The dicyanoisophorone Scaffold: A versatile platform for near-infrared, large stokes shift fluorescent probes in sensing and bioimaging

Dicyanoisophorone (DCI) derivatives are an emerging platform for NIR, large‑Stokes‑shift fluorescent probes. We synthesize recent advances in DCI probe design, photophysics, and applications, with emphasis on structure–property rules and translational use. These characteristics make DCI-based probes highly suitable for demanding applications in complex biological systems and in vivo imaging, overcoming limitations associated with traditional fluorophores such as autofluorescence interference and limited tissue penetration. This review summarizes the significant advancements in the design and application of functional fluorescent probes based on the DCI scaffold reported in recent literature. Compared with BODIPY and rhodamine (often narrow Stokes shifts) and cyanines/hemicyanines (photostability and quantum‑yield limitations), DCI derivatives offer NIR emission with large Stokes shifts driven by robust ICT, supporting deep imaging with reduced crosstalk. We systematically categorize these probes based on their target analytes, encompassing reactive oxygen species (ROS), reactive nitrogen species (RNS), reactive sulfur species (RSS), reactive carbonyl species (RCS) including carbon monoxide (CO), cellular microenvironment parameters (viscosity, pH, polarity), environmental pollutants (metal ions, organic contaminants), enzyme activities (hydrolases, oxidoreductases), and specific subcellular organelles (lipid droplets, lysosomes) or biomolecules (amino acids, proteins, amyloid aggregates).
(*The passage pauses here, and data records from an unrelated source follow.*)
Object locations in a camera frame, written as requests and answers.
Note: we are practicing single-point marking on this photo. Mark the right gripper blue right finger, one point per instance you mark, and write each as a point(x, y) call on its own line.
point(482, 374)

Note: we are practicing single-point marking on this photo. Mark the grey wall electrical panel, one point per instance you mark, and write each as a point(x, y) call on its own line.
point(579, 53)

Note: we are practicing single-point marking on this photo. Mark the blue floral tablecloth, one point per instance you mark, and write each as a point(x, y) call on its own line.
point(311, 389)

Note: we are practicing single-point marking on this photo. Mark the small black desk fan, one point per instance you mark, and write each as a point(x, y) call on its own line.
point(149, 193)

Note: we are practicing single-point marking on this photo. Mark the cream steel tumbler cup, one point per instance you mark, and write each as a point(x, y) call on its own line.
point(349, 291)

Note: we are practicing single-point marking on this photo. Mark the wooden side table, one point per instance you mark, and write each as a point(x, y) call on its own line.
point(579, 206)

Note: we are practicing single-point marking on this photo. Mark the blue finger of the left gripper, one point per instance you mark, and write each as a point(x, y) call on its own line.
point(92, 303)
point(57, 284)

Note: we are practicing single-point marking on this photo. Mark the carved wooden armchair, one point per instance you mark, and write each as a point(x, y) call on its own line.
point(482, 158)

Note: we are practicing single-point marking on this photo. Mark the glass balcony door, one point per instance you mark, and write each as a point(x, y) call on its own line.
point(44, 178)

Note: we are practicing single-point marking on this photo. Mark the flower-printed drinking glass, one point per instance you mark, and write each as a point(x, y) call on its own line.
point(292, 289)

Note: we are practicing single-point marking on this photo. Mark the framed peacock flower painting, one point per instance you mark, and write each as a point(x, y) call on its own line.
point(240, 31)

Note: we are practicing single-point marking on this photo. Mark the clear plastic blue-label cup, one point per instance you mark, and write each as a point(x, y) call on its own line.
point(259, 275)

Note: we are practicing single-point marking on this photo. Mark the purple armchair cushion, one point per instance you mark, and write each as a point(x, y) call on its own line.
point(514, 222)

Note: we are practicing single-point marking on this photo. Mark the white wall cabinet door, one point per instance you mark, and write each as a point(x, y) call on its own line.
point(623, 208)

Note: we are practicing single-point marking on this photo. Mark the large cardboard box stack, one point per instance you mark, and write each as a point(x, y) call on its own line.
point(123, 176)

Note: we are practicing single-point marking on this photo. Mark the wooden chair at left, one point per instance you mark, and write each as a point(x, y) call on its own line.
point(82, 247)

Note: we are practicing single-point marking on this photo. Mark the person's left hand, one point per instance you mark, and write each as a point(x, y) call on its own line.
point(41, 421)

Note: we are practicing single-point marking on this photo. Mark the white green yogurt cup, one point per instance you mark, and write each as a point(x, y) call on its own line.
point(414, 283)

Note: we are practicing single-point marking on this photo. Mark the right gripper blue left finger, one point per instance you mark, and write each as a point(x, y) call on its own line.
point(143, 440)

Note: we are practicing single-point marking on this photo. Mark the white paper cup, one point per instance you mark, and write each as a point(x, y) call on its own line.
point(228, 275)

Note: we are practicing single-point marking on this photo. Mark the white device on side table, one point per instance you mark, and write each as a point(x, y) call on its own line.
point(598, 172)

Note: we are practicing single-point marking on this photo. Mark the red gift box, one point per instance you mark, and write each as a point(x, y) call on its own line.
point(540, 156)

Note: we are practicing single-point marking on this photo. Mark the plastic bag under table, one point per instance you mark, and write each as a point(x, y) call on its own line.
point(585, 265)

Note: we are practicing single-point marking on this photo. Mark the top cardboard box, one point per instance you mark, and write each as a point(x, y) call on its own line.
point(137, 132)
Key design strategies, including analyte-triggered modulation of ICT, PET, FRET, ESIPT, and TICT mechanisms, as well as aggregation-induced emission (AIE) and specific binding interactions, are discussed. The diverse applications highlighted herein, ranging from fundamental cell biology studies, in vivo imaging in various disease models (e.g., cancer, neurodegeneration, diabetes, inflammation, liver injury), environmental monitoring, and food safety analysis to potential diagnostics and theranostics, underscore the remarkable versatility and growing impact of DCI-based probes. This comprehensive overview aims to provide valuable insights and guide future research in the rational design and application of advanced NIR fluorescent probes with large Stokes shifts for biomedical and analytical sciences.